While I was writing this, a friend texted me that the new season of The L Word was filming at a restaurant nearby, in case I wanted to go over there and rubberneck. Why would I care about whatever cliché-ridden offspring the original biphobic, transphobic, and super-ultra-white series had to offer when I could read the high-quality, dreamy, emotional dyke drama that Carolina De Robertis has given me??

Cantoras begins in 1977 in Uruguay, when five queer female friends begin a vacation away at an isolated little cape called Cabo Polonio, where they feel free to live authentically (i.e. romance and fuck other women and each other) despite a government regime that considers homosexuality a punishable offense. The novel covers thirty-five years of trips to Cabo Polonio, which allows De Robertis to show off her mastery with the expansion and compression of time, allowing certain moments to stretch out languidly and then with equal skill, skipping over years in a word or two.

Who Put This Song On? by Morgan Parker
Pub. Date: September 24, 2019

Morgan Parker began her writing life (or, at least, her publishing life) as a poet and as with many poets, I feel that origin in the quality of her prose. The clichéd way to describe it would be “lyrical prose” or “musical,” but readers who know Parker’s poetry would find this language not only overdone but disingenuous. Parker’s poems take an already-sharp idea and explore every angle until it’s whittled into an even sharper point, but also expanding it into  a forest of other, equally sharp points. I hope that metaphor worked, but I’m not a poet myself.

Who Put This Song On? is Parker’s debut prose book, and it is a rare combination of autofiction and YA fiction. Partially based on Parker’s own teenage diaries, the novel follows a fictional Morgan as she works through her depression, her understanding of her own blackness, and the way teenagers use music as  a path for themselves to figure out the origins of their unruly, monstrous feelings. 

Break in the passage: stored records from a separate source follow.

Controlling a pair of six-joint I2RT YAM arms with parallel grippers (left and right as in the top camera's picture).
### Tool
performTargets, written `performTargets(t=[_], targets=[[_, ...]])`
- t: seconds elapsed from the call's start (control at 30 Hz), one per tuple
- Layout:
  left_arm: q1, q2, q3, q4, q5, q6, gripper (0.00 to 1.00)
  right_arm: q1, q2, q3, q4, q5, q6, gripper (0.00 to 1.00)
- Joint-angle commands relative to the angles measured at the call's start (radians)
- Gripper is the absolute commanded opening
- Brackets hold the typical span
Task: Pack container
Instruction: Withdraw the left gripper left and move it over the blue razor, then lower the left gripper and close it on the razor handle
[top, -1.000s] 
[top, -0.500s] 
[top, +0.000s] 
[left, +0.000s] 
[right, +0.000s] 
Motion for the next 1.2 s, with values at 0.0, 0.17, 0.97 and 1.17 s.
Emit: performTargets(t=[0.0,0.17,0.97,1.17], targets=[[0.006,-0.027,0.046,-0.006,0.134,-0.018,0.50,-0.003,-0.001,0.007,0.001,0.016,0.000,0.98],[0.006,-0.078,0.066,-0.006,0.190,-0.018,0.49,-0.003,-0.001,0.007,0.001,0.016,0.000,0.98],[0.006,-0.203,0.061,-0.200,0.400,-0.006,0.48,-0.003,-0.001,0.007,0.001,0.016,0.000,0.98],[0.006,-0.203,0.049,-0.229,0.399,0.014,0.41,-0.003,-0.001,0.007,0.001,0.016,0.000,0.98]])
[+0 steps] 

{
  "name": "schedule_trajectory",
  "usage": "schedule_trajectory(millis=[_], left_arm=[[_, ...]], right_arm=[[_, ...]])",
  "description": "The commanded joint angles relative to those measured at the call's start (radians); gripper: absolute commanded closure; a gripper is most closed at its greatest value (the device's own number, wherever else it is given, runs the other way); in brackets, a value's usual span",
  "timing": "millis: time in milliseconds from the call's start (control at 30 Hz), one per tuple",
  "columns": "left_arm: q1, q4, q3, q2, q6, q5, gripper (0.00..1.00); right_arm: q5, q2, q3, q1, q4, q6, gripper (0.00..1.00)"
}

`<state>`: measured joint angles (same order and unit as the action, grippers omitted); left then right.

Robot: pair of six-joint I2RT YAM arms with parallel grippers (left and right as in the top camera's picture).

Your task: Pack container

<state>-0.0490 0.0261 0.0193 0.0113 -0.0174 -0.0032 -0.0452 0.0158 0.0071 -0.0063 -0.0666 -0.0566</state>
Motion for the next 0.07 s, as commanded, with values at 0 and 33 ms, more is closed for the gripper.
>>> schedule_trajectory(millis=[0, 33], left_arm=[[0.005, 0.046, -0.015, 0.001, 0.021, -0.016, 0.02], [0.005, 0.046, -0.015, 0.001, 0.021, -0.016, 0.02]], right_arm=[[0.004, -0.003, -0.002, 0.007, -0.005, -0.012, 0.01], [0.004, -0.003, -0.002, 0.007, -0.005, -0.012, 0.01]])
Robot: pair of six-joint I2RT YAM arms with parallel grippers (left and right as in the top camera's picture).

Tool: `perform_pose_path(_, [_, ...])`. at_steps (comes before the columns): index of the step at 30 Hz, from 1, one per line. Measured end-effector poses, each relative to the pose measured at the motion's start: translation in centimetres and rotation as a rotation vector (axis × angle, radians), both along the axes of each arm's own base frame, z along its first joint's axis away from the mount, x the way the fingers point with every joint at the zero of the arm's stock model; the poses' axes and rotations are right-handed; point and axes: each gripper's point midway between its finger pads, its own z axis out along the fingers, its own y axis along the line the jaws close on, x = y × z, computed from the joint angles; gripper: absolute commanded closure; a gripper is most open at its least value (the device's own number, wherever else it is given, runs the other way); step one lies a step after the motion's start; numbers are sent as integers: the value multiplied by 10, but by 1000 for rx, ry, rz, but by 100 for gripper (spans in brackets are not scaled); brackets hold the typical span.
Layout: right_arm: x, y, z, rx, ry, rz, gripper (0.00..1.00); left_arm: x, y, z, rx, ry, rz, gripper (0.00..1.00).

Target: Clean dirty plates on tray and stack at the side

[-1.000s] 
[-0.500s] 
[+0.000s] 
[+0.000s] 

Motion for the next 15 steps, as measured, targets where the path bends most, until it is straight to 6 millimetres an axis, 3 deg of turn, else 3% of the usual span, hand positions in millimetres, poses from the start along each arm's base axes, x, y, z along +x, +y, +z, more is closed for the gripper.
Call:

To Be Taught, If Fortunate by Becky Chambers
Pub. Date: September 3, 2019

I love nothing more than a slim volume, especially one whose depth outweighs the number of its pages. To Be Taught, If Fortunate is a novella-length hard sci-fi book whose defining characteristic is existential ennui. 

The novella begins with Ariadne O’Neill, a scientist on a mission to an exo-planet called Votum, sending a missive to whomever might read it on her home planet. The message will take 14 years to arrive; any reply will take another 14 to reach her. So, her writing begins to take on the quality of a well-edited diary: curated, but startlingly intimate.